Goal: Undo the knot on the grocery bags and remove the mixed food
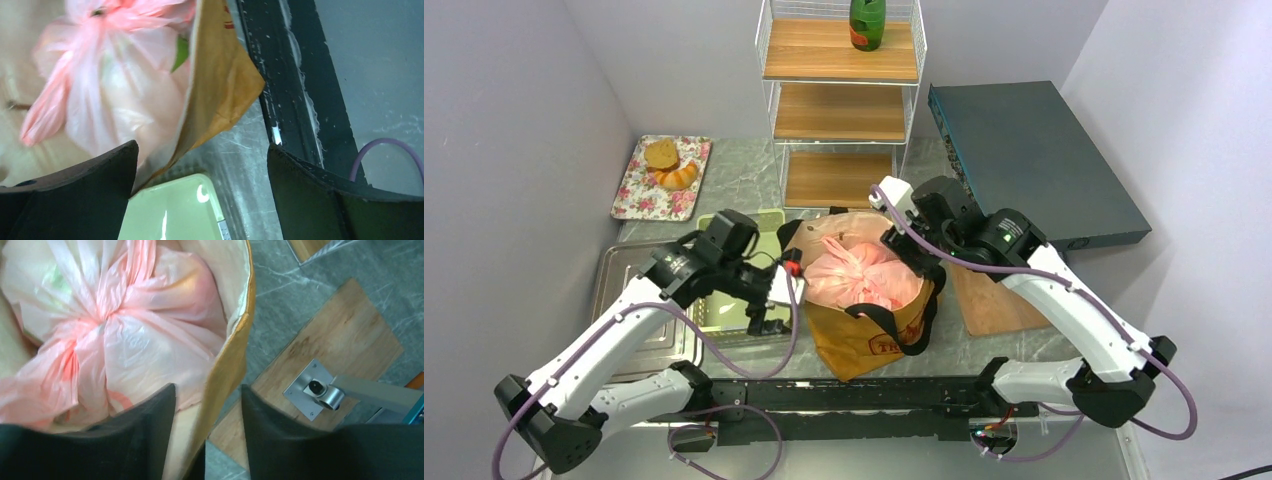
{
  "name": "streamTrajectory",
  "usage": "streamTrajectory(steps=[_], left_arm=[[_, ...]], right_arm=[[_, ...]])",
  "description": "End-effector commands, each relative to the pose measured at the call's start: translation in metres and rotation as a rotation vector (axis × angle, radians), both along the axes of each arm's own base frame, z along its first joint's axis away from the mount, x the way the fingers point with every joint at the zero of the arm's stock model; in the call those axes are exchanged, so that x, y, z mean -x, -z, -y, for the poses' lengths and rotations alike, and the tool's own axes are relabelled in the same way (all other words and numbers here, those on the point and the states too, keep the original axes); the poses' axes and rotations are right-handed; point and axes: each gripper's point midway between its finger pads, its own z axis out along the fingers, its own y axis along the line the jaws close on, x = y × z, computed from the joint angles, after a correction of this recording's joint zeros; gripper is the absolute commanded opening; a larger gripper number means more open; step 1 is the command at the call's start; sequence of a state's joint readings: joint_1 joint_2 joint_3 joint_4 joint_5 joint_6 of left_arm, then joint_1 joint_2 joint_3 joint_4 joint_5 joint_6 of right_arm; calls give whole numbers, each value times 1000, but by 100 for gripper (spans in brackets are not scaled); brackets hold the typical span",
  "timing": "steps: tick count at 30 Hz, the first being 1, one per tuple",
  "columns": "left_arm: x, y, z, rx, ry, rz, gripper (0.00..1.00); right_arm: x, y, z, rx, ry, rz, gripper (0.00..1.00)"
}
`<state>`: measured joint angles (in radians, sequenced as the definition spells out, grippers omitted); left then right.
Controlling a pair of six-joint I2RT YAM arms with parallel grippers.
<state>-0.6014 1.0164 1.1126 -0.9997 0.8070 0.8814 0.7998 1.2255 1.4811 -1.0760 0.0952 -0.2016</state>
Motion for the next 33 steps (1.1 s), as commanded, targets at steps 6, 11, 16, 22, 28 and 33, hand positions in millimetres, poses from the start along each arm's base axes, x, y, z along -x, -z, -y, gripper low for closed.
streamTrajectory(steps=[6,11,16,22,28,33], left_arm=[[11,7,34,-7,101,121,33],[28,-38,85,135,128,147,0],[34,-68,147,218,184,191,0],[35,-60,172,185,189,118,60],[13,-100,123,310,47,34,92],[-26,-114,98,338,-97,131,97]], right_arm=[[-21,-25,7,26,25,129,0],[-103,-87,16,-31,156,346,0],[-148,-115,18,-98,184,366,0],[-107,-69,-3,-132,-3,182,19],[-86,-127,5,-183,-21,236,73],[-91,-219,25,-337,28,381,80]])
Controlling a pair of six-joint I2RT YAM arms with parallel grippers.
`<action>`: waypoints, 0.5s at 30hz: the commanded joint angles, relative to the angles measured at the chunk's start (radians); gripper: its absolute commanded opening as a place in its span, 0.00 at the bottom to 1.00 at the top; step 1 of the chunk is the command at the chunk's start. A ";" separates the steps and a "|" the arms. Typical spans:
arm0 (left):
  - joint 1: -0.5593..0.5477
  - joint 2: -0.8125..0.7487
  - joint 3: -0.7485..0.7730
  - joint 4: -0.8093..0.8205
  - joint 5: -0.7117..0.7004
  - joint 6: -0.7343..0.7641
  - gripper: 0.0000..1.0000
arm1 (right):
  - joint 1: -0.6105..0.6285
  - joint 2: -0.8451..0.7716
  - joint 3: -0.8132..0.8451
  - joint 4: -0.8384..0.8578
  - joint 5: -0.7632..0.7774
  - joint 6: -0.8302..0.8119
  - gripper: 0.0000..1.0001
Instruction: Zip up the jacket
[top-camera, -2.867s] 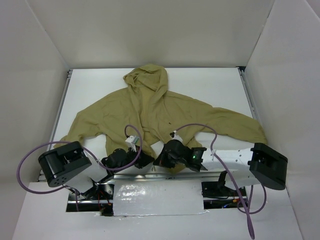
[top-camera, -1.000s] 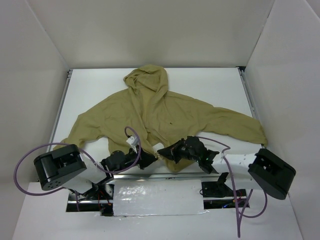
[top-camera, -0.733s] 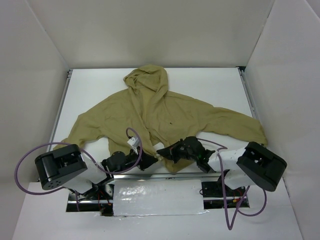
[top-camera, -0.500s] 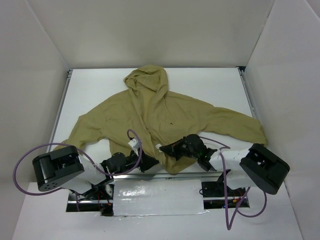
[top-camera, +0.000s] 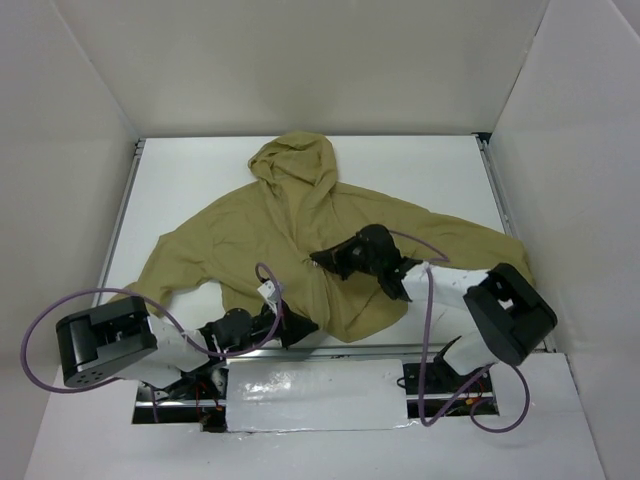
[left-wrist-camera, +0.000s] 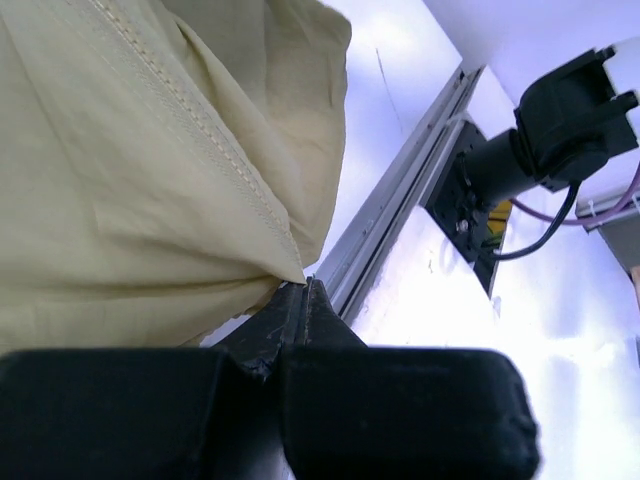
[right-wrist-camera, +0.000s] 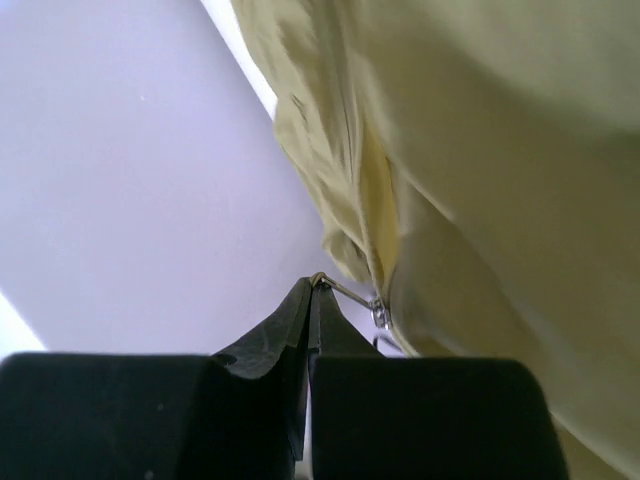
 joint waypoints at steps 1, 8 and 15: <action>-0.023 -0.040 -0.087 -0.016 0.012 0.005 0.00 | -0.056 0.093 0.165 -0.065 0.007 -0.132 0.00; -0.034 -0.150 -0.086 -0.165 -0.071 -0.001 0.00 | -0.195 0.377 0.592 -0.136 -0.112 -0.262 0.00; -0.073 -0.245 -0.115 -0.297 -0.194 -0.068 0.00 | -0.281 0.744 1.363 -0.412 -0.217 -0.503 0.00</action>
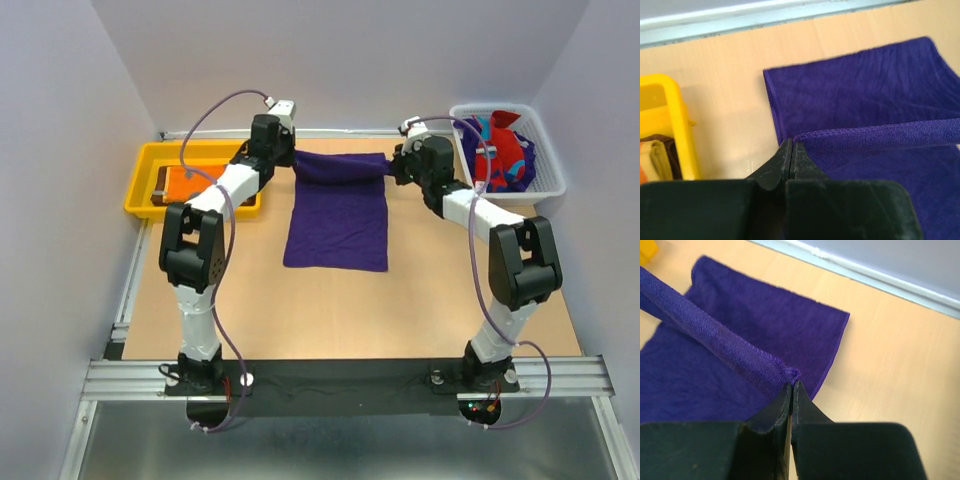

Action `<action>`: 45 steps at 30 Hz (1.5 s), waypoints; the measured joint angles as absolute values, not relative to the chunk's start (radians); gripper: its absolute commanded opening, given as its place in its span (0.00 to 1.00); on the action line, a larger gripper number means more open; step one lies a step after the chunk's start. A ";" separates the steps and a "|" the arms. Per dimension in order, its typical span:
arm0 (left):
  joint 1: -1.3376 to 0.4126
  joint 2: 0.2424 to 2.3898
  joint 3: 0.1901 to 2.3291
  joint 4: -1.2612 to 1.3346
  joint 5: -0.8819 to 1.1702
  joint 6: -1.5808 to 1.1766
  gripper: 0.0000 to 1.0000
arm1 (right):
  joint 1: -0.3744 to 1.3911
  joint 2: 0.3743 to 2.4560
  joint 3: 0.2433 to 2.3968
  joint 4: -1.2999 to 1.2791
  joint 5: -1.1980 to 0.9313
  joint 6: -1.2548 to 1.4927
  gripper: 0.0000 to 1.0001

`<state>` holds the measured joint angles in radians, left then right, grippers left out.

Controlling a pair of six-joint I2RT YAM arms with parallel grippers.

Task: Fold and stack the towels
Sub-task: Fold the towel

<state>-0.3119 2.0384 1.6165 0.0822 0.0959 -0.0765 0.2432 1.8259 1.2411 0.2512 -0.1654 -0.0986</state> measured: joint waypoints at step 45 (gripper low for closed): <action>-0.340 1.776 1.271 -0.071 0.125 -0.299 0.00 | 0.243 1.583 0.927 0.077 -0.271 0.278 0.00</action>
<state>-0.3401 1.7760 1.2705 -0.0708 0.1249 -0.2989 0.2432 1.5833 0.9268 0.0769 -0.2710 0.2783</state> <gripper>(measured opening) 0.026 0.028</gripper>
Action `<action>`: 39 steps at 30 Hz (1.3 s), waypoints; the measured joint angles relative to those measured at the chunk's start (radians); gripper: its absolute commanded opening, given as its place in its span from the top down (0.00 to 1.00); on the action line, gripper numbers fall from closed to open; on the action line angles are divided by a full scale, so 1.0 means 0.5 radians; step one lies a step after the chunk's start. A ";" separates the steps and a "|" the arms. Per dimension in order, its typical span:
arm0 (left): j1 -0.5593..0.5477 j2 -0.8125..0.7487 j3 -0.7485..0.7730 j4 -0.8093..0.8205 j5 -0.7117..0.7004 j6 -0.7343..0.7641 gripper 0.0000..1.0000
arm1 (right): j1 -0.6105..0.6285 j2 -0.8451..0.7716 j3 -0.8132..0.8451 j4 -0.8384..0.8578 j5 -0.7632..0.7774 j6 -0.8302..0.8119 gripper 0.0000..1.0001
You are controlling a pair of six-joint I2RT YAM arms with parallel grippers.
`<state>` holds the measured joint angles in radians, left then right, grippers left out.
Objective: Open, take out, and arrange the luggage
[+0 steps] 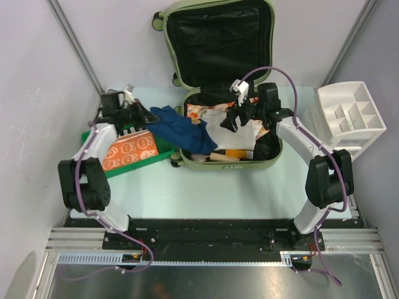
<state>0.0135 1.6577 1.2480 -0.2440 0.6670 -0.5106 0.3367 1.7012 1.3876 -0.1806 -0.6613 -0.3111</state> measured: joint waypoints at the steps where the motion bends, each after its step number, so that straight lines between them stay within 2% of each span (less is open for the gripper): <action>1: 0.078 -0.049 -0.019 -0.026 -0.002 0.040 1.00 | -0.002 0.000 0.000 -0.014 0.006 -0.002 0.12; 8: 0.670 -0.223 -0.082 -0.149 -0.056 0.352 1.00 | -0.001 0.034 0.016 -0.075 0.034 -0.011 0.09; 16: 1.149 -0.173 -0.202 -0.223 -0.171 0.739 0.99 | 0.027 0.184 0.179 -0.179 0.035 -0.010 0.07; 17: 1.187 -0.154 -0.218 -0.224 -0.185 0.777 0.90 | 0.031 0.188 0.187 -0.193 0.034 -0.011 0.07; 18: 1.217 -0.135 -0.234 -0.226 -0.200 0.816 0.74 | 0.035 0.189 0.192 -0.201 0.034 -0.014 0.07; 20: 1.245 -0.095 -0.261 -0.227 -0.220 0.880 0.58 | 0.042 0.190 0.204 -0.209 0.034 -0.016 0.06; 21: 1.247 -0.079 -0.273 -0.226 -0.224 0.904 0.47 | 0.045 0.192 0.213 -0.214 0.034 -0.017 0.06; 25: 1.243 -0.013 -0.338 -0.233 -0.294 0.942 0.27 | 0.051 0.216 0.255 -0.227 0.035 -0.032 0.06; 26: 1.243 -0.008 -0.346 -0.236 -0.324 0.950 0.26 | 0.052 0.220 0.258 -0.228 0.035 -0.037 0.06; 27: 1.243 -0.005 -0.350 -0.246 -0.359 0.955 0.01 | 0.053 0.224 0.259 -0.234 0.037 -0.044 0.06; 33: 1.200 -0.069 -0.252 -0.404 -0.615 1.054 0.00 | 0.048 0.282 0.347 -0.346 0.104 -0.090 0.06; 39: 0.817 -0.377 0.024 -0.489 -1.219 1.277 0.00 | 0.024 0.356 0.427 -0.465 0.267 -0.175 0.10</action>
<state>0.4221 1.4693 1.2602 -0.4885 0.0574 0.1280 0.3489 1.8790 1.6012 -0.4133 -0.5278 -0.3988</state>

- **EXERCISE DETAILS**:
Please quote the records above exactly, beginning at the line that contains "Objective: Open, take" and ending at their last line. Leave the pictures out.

- **RESULT**:
Objective: Open, take out, and arrange the luggage
[+0 steps] 
<state>0.0135 1.6577 1.2480 -0.2440 0.6670 -0.5106 0.3367 1.7012 1.3876 -0.1806 -0.6613 -0.3111</state> measured: joint waypoints at the steps where the motion bends, each after its step number, so that straight lines between them stay within 2% of each span (less is open for the gripper): <action>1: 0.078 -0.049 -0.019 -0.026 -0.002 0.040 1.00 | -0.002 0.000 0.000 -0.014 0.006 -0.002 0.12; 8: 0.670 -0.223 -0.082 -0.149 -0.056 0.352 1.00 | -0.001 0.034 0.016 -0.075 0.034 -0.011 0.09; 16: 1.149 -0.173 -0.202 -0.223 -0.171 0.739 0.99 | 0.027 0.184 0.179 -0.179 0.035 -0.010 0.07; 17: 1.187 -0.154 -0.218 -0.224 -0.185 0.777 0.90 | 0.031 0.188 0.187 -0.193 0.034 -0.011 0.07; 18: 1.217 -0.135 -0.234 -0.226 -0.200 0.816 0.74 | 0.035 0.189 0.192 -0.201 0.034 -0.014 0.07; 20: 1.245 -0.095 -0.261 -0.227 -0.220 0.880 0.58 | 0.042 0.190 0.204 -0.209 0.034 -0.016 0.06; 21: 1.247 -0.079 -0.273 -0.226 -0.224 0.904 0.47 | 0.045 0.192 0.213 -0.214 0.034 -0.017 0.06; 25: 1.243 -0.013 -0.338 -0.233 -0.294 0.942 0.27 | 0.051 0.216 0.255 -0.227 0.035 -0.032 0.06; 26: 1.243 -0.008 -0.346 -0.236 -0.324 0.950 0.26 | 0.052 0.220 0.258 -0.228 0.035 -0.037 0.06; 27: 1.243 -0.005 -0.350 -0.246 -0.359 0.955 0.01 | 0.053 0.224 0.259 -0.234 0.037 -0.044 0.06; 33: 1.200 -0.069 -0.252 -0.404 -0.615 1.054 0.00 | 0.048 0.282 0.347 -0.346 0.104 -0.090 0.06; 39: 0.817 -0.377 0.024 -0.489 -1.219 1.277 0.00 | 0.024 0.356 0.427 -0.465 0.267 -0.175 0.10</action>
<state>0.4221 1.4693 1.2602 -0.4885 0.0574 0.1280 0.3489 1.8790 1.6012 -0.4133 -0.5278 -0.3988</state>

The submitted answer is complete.